**PROBLEM DESCRIPTION:**
Write out each record exactly and skip every image.

**RECORDS FOR PROCESSING:**
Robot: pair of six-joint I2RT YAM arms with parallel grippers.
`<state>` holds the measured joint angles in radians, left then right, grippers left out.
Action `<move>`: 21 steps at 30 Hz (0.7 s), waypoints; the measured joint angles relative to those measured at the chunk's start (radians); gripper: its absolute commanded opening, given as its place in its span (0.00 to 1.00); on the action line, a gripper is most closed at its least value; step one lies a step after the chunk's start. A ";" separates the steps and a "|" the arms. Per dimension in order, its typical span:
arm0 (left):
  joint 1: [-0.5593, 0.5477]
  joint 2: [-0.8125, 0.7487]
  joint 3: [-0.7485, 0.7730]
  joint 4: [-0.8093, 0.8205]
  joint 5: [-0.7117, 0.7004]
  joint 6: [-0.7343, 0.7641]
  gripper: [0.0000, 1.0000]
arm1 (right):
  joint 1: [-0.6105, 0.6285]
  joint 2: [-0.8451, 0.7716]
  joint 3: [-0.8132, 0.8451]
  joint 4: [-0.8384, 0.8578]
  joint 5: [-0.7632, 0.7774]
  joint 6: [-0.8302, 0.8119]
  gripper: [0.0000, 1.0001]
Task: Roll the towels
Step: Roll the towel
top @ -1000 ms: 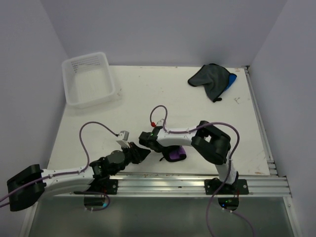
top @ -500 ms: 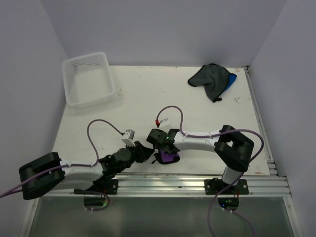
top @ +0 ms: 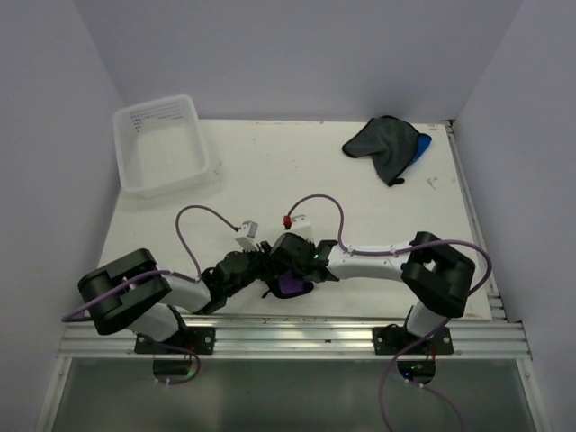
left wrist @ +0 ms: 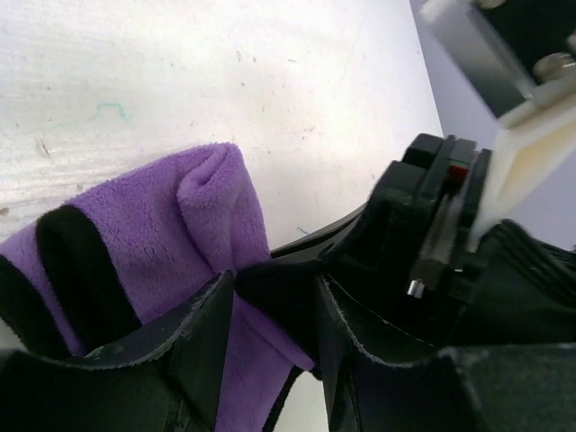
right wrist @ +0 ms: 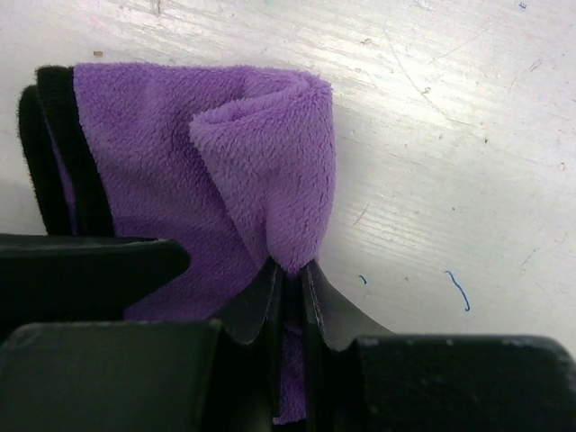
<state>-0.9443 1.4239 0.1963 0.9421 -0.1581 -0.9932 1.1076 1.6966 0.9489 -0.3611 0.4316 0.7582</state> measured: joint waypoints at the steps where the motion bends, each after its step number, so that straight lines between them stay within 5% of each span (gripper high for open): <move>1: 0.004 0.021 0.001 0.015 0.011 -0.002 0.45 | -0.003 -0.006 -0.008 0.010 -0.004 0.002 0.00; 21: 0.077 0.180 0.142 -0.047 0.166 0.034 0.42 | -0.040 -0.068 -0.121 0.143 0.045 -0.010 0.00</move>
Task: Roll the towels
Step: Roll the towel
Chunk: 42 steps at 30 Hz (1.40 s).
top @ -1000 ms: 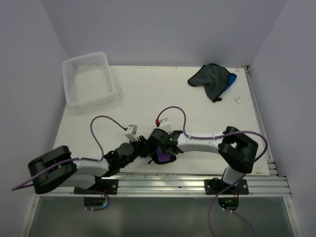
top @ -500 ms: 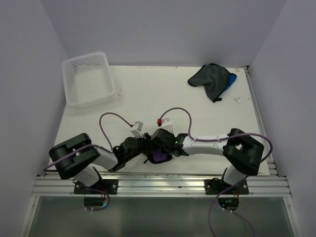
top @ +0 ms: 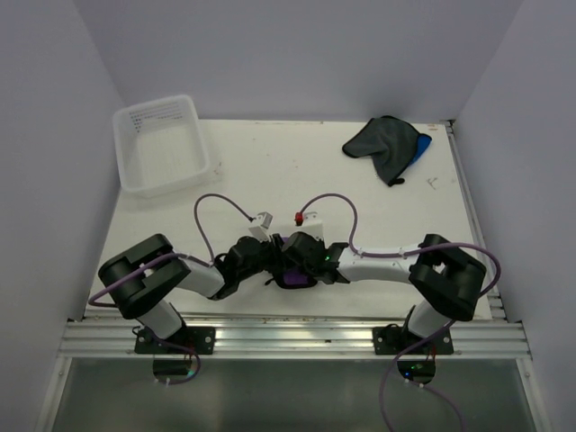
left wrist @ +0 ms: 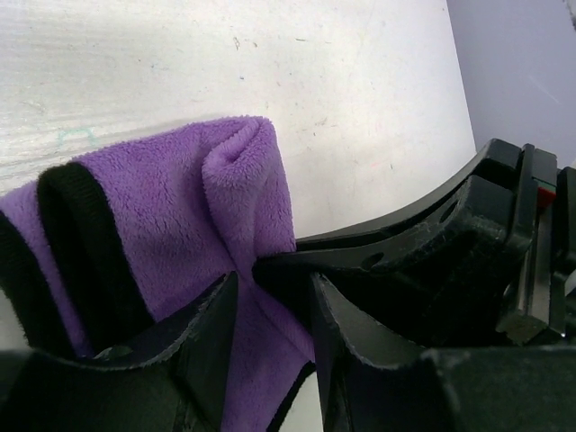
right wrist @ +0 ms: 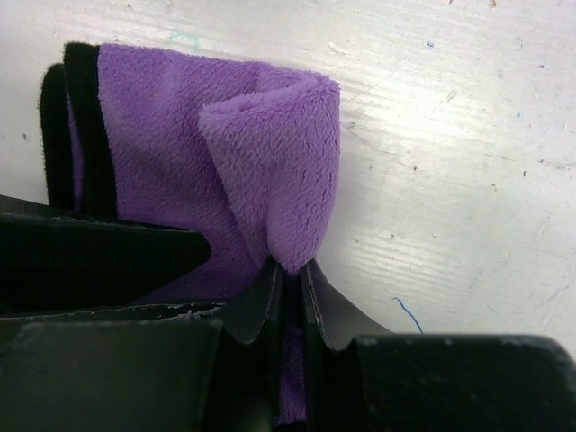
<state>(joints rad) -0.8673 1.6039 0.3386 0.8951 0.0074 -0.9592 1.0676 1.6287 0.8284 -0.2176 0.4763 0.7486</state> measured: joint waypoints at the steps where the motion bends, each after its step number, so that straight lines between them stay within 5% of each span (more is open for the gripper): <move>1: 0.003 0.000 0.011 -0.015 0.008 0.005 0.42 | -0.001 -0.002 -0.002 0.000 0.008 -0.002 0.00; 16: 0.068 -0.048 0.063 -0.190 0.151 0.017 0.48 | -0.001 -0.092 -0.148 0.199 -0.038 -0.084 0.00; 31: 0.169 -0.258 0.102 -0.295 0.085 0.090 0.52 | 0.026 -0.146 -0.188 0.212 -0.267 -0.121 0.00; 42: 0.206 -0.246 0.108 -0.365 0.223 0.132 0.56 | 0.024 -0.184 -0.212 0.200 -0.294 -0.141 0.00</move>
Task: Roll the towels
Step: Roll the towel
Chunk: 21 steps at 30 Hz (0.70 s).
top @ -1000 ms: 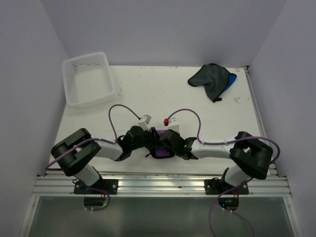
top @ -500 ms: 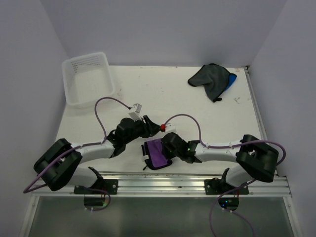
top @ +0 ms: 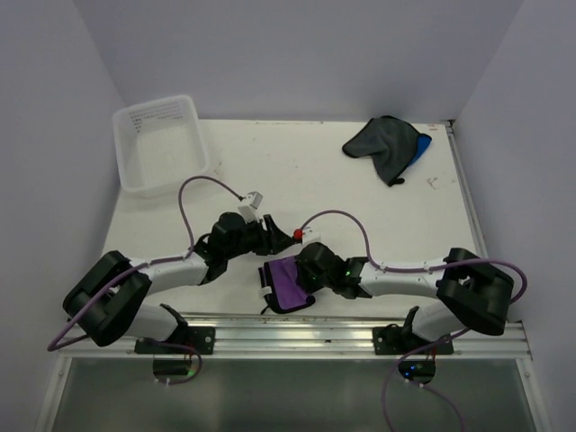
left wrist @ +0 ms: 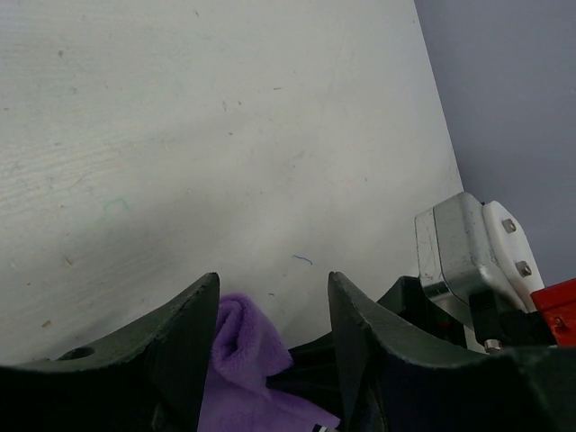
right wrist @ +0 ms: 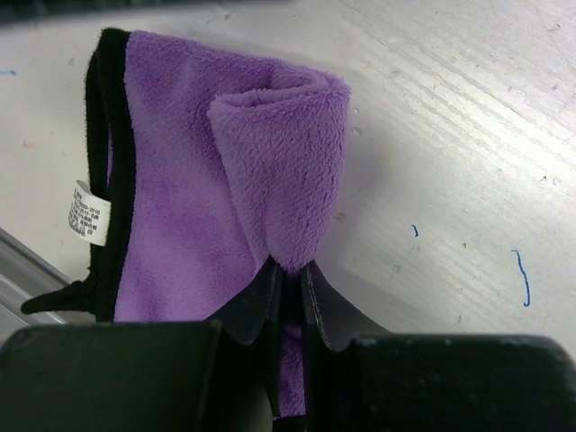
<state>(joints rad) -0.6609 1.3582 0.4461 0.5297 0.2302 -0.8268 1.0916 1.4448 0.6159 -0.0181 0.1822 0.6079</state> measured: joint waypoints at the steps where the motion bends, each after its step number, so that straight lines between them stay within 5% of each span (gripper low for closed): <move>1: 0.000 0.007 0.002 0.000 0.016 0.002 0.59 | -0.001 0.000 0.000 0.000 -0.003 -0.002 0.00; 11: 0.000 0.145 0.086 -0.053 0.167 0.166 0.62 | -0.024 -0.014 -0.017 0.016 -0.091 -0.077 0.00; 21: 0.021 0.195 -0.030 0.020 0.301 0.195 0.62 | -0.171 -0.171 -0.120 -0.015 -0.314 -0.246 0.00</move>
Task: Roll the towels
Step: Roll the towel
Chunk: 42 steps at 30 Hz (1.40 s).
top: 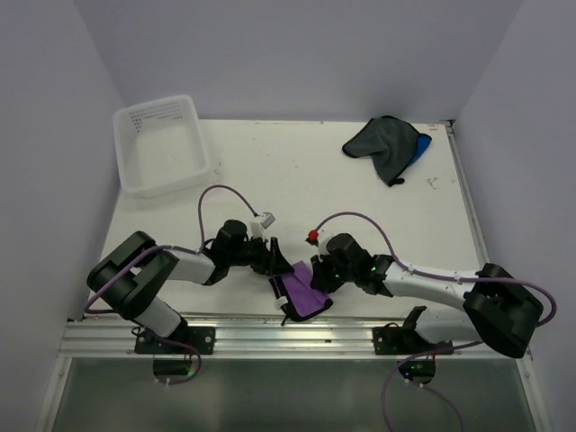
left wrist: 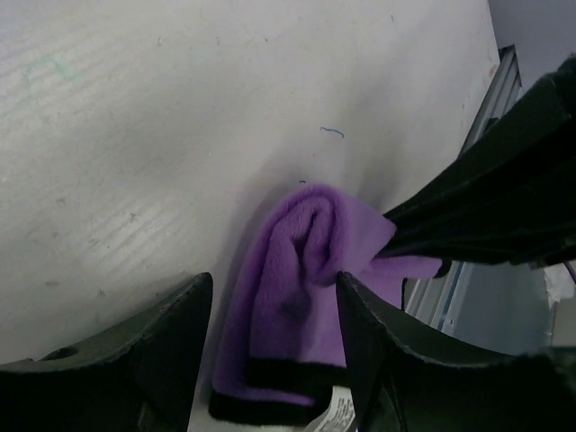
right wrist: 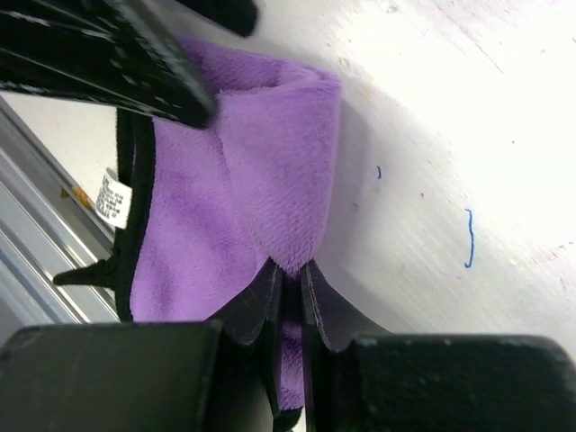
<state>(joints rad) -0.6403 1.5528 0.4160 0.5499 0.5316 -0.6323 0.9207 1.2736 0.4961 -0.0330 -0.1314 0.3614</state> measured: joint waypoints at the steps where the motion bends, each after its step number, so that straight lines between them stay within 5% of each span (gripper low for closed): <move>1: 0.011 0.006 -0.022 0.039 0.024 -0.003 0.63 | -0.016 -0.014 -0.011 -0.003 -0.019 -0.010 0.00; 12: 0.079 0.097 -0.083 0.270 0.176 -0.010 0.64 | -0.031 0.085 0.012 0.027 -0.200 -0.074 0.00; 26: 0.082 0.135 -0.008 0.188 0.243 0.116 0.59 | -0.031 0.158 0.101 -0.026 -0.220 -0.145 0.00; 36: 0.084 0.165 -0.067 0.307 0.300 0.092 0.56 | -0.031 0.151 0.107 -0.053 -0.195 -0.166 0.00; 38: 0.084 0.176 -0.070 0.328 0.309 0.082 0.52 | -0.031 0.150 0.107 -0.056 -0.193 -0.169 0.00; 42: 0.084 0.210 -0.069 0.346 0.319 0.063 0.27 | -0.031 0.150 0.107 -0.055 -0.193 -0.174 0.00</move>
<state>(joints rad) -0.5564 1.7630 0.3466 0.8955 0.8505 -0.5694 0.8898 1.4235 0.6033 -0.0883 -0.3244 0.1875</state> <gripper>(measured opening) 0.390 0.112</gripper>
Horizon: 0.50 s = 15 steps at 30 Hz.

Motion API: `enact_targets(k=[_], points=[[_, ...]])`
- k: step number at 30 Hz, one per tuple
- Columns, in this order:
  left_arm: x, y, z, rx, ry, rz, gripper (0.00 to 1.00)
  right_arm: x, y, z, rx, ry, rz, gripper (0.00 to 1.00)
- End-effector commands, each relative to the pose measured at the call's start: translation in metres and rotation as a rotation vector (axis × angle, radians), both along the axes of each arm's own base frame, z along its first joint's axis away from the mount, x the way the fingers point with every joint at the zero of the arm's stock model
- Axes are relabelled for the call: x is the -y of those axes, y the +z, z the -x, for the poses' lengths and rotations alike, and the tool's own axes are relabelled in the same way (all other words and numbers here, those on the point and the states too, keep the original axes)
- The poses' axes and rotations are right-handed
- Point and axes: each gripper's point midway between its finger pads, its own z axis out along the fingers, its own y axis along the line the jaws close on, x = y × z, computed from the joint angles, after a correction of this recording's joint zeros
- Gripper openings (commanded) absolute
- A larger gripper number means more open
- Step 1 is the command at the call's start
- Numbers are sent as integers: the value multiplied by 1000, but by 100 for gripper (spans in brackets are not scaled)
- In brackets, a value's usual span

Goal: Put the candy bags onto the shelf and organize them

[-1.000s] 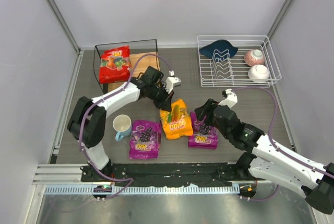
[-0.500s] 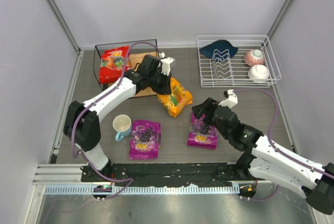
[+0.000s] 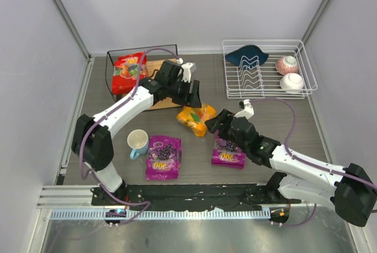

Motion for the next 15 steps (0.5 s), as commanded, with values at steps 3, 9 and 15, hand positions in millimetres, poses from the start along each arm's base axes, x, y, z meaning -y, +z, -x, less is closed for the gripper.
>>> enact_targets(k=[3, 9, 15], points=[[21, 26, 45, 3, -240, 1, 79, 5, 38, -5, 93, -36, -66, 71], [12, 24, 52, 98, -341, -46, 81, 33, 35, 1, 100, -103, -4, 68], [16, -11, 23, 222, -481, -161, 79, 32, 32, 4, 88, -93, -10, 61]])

**YOUR SOLUTION:**
Robot: pair of six-joint I2RT YAM arms with parallel grippers.
`<state>` holds the measured joint angles in radians, left then right, grippers left out.
Action `<move>`: 21 steps at 30 Hz (0.7 s), waypoints; the measured joint angles relative to those measured at the chunk's start (radians); gripper: its absolute commanded opening, given as its place in its span (0.00 to 1.00); on the action line, a gripper is most closed at its least value; step one lies a step after the chunk's start. A ";" separates the steps and a "|" the arms. Per dimension in order, its typical span:
arm0 (left):
  joint 1: [-0.5593, 0.5477]
  joint 2: [-0.8125, 0.7487]
  joint 3: [-0.7485, 0.7730]
  joint 4: [-0.8093, 0.8205]
  joint 5: [-0.7117, 0.7004]
  joint 6: [-0.7343, 0.7641]
  gripper: [0.0000, 1.0000]
arm1 (right):
  joint 1: [-0.6105, 0.6285]
  joint 2: [-0.8451, 0.7716]
  joint 3: [-0.8132, 0.8451]
  joint 4: [-0.8384, 0.8578]
  joint 5: [-0.7632, 0.7774]
  joint 6: [-0.8302, 0.8119]
  gripper: [0.0000, 1.0001]
Task: Roll the towels
Step: Roll the towel
top @ -1000 ms: 
top @ -500 ms: 
top @ +0 ms: 
left wrist @ +0 ms: 
right wrist @ +0 ms: 
<state>-0.9443 1.4239 0.1963 0.9421 -0.1581 -0.9932 1.1076 1.6966 0.9489 -0.3611 0.4316 0.7582</state> measured: joint waypoints at the steps where the motion bends, each after its step number, so that straight lines between them stay within 5% of each span (gripper high for open): <move>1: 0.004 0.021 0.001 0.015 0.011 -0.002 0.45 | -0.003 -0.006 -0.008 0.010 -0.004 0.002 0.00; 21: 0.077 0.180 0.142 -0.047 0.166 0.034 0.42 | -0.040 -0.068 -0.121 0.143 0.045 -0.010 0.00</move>
Task: Roll the towels
Step: Roll the towel
Chunk: 42 steps at 30 Hz (1.40 s).
top @ -1000 ms: 
top @ -500 ms: 
top @ +0 ms: 
left wrist @ +0 ms: 
right wrist @ +0 ms: 
<state>(joints rad) -0.8673 1.6039 0.3386 0.8951 0.0074 -0.9592 1.0676 1.6287 0.8284 -0.2176 0.4763 0.7486</state> measured: joint waypoints at the steps where the motion bends, each after its step number, so that straight lines between them stay within 5% of each span (more is open for the gripper): <move>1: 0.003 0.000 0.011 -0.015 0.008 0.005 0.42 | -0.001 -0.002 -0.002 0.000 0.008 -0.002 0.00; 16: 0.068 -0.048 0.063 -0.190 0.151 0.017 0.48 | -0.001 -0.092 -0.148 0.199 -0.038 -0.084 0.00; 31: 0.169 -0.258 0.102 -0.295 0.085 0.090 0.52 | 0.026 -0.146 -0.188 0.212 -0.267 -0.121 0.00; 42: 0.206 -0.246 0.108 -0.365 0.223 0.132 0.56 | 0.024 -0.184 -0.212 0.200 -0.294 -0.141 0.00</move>
Task: Roll the towels
Step: Roll the towel
Chunk: 21 steps at 30 Hz (0.70 s).
top @ -1000 ms: 
top @ -500 ms: 
top @ +0 ms: 
left wrist @ +0 ms: 
right wrist @ +0 ms: 
<state>(joints rad) -0.6609 1.3582 0.4461 0.5297 0.2302 -0.8268 1.0916 1.4448 0.6159 -0.0181 0.1822 0.6079</state> measured: joint waypoints at the steps where the motion bends, each after its step number, so that straight lines between them stay within 5% of each span (gripper low for closed): <move>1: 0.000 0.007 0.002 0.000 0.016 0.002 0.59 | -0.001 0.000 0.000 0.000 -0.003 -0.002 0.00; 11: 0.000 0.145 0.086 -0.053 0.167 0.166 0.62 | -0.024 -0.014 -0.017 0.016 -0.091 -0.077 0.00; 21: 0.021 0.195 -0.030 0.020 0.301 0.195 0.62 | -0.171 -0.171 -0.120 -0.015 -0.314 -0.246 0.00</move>
Task: Roll the towels
Step: Roll the towel
Chunk: 42 steps at 30 Hz (1.40 s).
top: 
left wrist: 
right wrist: 
<state>(joints rad) -0.6403 1.5528 0.4160 0.5499 0.5316 -0.6323 0.9207 1.2736 0.4961 -0.0330 -0.1314 0.3614</state> measured: joint waypoints at the steps where the motion bends, each after its step number, so that straight lines between them stay within 5% of each span (gripper low for closed): <move>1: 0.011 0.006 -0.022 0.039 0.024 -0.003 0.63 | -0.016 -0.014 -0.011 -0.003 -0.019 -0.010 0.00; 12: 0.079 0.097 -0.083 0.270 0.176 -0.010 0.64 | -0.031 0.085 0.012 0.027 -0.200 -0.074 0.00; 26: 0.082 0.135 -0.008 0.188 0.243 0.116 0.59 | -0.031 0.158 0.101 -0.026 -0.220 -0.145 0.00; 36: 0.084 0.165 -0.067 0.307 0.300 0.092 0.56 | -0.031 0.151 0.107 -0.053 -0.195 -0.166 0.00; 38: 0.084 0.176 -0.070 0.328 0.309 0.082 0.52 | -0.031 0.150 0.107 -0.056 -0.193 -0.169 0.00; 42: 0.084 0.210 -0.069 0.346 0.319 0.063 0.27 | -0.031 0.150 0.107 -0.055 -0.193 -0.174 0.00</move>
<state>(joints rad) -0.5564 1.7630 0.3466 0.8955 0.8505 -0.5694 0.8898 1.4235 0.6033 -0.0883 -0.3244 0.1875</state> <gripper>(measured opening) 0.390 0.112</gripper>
Horizon: 0.50 s = 15 steps at 30 Hz.

Motion API: `enact_targets(k=[_], points=[[_, ...]])`
- k: step number at 30 Hz, one per tuple
- Columns, in this order:
  left_arm: x, y, z, rx, ry, rz, gripper (0.00 to 1.00)
  right_arm: x, y, z, rx, ry, rz, gripper (0.00 to 1.00)
- End-effector commands, each relative to the pose measured at the call's start: translation in metres and rotation as a rotation vector (axis × angle, radians), both along the axes of each arm's own base frame, z along its first joint's axis away from the mount, x the way the fingers point with every joint at the zero of the arm's stock model
- Axes are relabelled for the call: x is the -y of those axes, y the +z, z the -x, for the poses' lengths and rotations alike, and the tool's own axes are relabelled in the same way (all other words and numbers here, those on the point and the states too, keep the original axes)
- The poses' axes and rotations are right-handed
- Point and axes: each gripper's point midway between its finger pads, its own z axis out along the fingers, its own y axis along the line the jaws close on, x = y × z, computed from the joint angles, after a correction of this recording's joint zeros
- Gripper openings (commanded) absolute
- A larger gripper number means more open
- Step 1 is the command at the call's start
- Numbers are sent as integers: the value multiplied by 1000, but by 100 for gripper (spans in brackets are not scaled)
- In brackets, a value's usual span

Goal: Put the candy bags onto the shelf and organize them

[-1.000s] 
[-0.500s] 
[+0.000s] 

Motion for the next 15 steps (0.5 s), as commanded, with values at steps 3, 9 and 15, hand positions in millimetres, poses from the start along each arm's base axes, x, y, z meaning -y, +z, -x, less is closed for the gripper.
>>> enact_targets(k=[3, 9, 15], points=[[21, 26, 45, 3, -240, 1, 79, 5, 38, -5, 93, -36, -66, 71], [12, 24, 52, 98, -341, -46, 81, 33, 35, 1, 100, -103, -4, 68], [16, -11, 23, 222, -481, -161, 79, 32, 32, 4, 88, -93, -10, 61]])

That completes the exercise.